* **Your assignment**
An exact copy of every entry is needed, with the images left out.

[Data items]
####

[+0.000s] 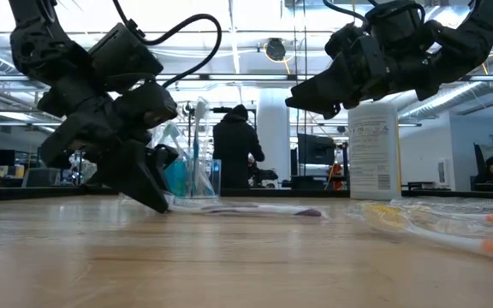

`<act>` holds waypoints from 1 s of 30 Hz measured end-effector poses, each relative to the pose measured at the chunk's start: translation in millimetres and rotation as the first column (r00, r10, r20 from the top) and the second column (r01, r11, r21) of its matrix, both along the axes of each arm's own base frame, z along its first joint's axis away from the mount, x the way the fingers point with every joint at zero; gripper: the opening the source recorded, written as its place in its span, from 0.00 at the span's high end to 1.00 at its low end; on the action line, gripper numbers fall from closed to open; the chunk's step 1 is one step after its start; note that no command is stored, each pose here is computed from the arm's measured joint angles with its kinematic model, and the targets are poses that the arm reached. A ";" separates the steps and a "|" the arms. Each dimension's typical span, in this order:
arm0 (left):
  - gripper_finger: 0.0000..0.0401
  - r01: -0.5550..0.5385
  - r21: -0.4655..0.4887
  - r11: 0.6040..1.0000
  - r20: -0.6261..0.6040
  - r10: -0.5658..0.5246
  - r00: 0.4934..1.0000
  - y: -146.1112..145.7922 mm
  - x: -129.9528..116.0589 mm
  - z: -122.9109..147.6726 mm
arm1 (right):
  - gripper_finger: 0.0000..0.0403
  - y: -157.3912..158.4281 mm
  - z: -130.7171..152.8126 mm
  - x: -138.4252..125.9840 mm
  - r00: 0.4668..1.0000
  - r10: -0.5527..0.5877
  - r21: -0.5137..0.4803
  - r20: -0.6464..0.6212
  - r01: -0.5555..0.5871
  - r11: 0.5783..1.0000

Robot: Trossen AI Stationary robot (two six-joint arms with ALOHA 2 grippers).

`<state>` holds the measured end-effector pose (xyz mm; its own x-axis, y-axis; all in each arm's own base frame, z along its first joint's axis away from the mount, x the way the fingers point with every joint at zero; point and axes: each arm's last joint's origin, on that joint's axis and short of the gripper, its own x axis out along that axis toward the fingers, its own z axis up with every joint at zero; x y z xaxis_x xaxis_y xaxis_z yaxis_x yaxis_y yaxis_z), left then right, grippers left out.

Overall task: Pick & Place toothbrushing station
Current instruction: Put the violet toothbrush into the transparent organizer

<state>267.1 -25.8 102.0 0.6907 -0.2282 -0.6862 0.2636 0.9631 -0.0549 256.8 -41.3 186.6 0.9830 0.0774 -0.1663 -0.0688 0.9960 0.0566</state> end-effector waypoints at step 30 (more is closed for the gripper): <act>0.88 0.329 0.751 0.572 -0.384 -0.026 0.923 -12.5 8.3 195.8 | 0.50 0.1 -1.6 -0.2 1.000 0.007 -0.038 -0.013 -0.008 0.999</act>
<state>275.4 -38.4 297.8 0.4249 0.4136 -0.8052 0.5494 0.5891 0.5925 256.6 -41.2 185.0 0.9803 0.0783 -0.1816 -0.0761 0.9969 0.0192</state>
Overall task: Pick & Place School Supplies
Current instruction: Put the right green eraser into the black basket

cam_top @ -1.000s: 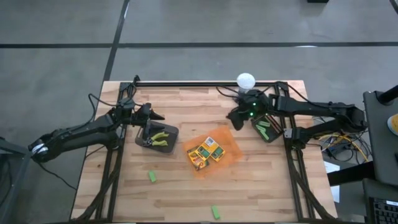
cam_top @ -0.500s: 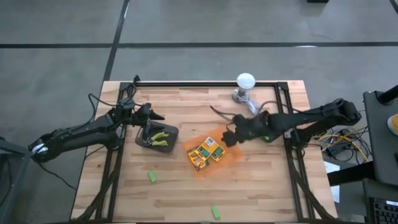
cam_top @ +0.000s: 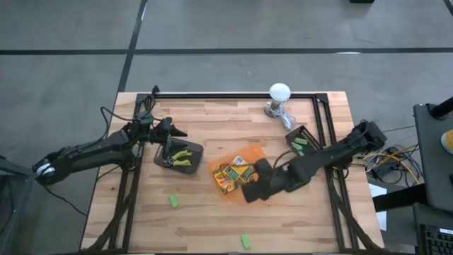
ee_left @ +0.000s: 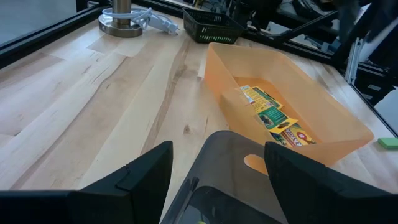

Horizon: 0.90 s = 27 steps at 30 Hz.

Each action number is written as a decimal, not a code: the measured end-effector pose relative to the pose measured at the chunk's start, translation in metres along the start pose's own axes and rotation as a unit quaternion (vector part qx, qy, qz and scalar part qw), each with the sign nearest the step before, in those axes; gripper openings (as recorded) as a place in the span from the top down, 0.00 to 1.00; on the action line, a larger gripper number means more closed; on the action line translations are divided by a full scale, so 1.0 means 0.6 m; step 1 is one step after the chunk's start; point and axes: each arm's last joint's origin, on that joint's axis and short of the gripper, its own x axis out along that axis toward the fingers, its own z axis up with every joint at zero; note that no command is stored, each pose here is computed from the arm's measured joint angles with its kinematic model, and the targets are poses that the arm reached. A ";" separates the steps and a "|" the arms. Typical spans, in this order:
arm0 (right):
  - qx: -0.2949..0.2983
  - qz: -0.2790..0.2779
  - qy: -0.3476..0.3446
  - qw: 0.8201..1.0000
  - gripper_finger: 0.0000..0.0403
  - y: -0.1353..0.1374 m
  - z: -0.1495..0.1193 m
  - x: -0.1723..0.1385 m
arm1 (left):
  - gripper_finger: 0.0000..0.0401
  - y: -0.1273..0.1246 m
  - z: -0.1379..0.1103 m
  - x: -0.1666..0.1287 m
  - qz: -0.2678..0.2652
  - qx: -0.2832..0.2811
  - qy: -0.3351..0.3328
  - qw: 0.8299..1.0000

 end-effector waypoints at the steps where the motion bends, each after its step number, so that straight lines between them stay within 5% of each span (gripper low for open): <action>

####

* **Task solution**
[+0.000s] 

`<act>` holds waypoints from 1 s of 30 Hz measured end-effector poses, each relative to the pose measured at the chunk's start: translation in millimetres and rotation as the first column (r00, r10, r20 from the top) and the second column (r01, r11, r21) of its matrix, both along the axes of each arm's own base frame, z along its first joint's axis away from the mount, x the way the fingers point with every joint at zero; gripper: the opening the source recorded, written as its place in its span, from 0.00 at the span's high end to 1.00 at its low end; on the action line, gripper numbers fall from closed to open; the chunk's step 1 is one step after its start; note that no command is stored, each pose here is computed from the arm's measured joint angles with its kinematic model, and the targets are poses that the arm reached. A ";" separates the steps and a "|" the arms. Each dimension's typical span, in this order:
arm0 (left):
  - gripper_finger: 0.0000..0.0401
  - r01: -0.5550..0.5385
  - r21: -0.4655..0.4887
  - r11: 0.6040..1.0000
  - r20: -0.6261..0.6040
  - r10: -0.5658..0.5246
  - r00: 0.4934..1.0000
  - y: -146.1112..145.7922 mm
  - x: -129.9528..116.0589 mm
  - z: -122.9109..147.6726 mm
arm1 (right):
  - gripper_finger: 0.0000..0.0403
  - y: -157.3912..158.4281 mm
  - z: -130.7171..152.8126 mm
  - x: -138.4252..125.9840 mm
  - r00: 0.4668..1.0000
  - r10: -0.5527..0.5877
  - r21: -0.5137..0.4803
  - r20: -0.6464..0.6212
  - r01: -0.5555..0.5871
  - r11: 0.5783..1.0000

Robot: Trossen AI Stationary robot (two six-joint arms with ALOHA 2 grippers).

`<state>` holds the measured end-effector pose (xyz mm; its own x-axis, y-axis; all in each arm's own base frame, z along its first joint's axis away from the mount, x the way the fingers point with every joint at zero; point and axes: each arm's last joint's origin, on that joint's axis and short of the gripper, its own x axis out along that axis toward the fingers, its own z axis up with every joint at zero; x y z xaxis_x xaxis_y xaxis_z yaxis_x yaxis_y yaxis_z), left then right, grippers left out.

Overall task: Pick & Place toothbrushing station
Current instruction: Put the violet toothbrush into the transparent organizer

<state>267.1 -25.8 102.0 0.6907 -0.2282 -0.6862 0.2636 0.9631 -0.0549 256.8 -41.3 186.6 0.9830 0.0774 -0.1663 -0.0688 0.9960 0.0566</state> end-effector waypoints at step 30 (more is closed for the gripper): <act>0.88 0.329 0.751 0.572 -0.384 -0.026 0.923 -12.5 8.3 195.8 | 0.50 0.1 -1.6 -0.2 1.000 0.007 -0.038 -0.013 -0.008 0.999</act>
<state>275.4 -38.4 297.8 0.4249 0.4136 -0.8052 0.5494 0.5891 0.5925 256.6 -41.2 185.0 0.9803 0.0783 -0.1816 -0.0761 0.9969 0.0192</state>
Overall task: Pick & Place School Supplies
Current instruction: Put the right green eraser into the black basket

cam_top @ -1.000s: 
cam_top @ -0.500s: 
cam_top @ +0.000s: 
ee_left @ +0.000s: 

Horizon: 0.90 s = 27 steps at 30 Hz.

Each action number is written as a decimal, not a code: the measured end-effector pose relative to the pose measured at the chunk's start, translation in metres along the start pose's own axes and rotation as a unit quaternion (vector part qx, qy, qz and scalar part qw), each with the sign nearest the step before, in those axes; gripper openings (as recorded) as a place in the span from the top down, 0.00 to 1.00; on the action line, a larger gripper number means more closed; on the action line translations are divided by a full scale, so 1.0 means 0.6 m; step 1 is one step after the chunk's start; point and axes: each arm's last joint's origin, on that joint's axis and short of the gripper, its own x axis out along that axis toward the fingers, its own z axis up with every joint at zero; note that no command is stored, each pose here is computed from the arm's measured joint angles with its kinematic model, and the targets are poses that the arm reached. A ";" separates the steps and a "|" the arms. Typical spans, in this order:
arm0 (right):
  - qx: -0.2949..0.2983
  - qz: -0.2790..0.2779
  - qy: -0.3476..0.3446
  - qw: 0.8201..1.0000
  - gripper_finger: 0.0000..0.0403
  - y: -0.1353..0.1374 m
  - z: -0.1495..0.1193 m
  - x: -0.1723..0.1385 m
arm1 (left):
  - gripper_finger: 0.0000..0.0401
  - y: -0.1273..0.1246 m
  - z: -0.1379..0.1103 m
  - x: -0.1666..0.1287 m
  - qz: -0.2678..0.2652
  - qx: -0.2832..0.2811
  - qy: -0.3351..0.3328
  - qw: 0.8299..1.0000

 end-effector waypoints at the steps where the motion bends, each after its step number, so that straight lines between them stay within 5% of each span (gripper low for open): <action>

The requested output is now complete.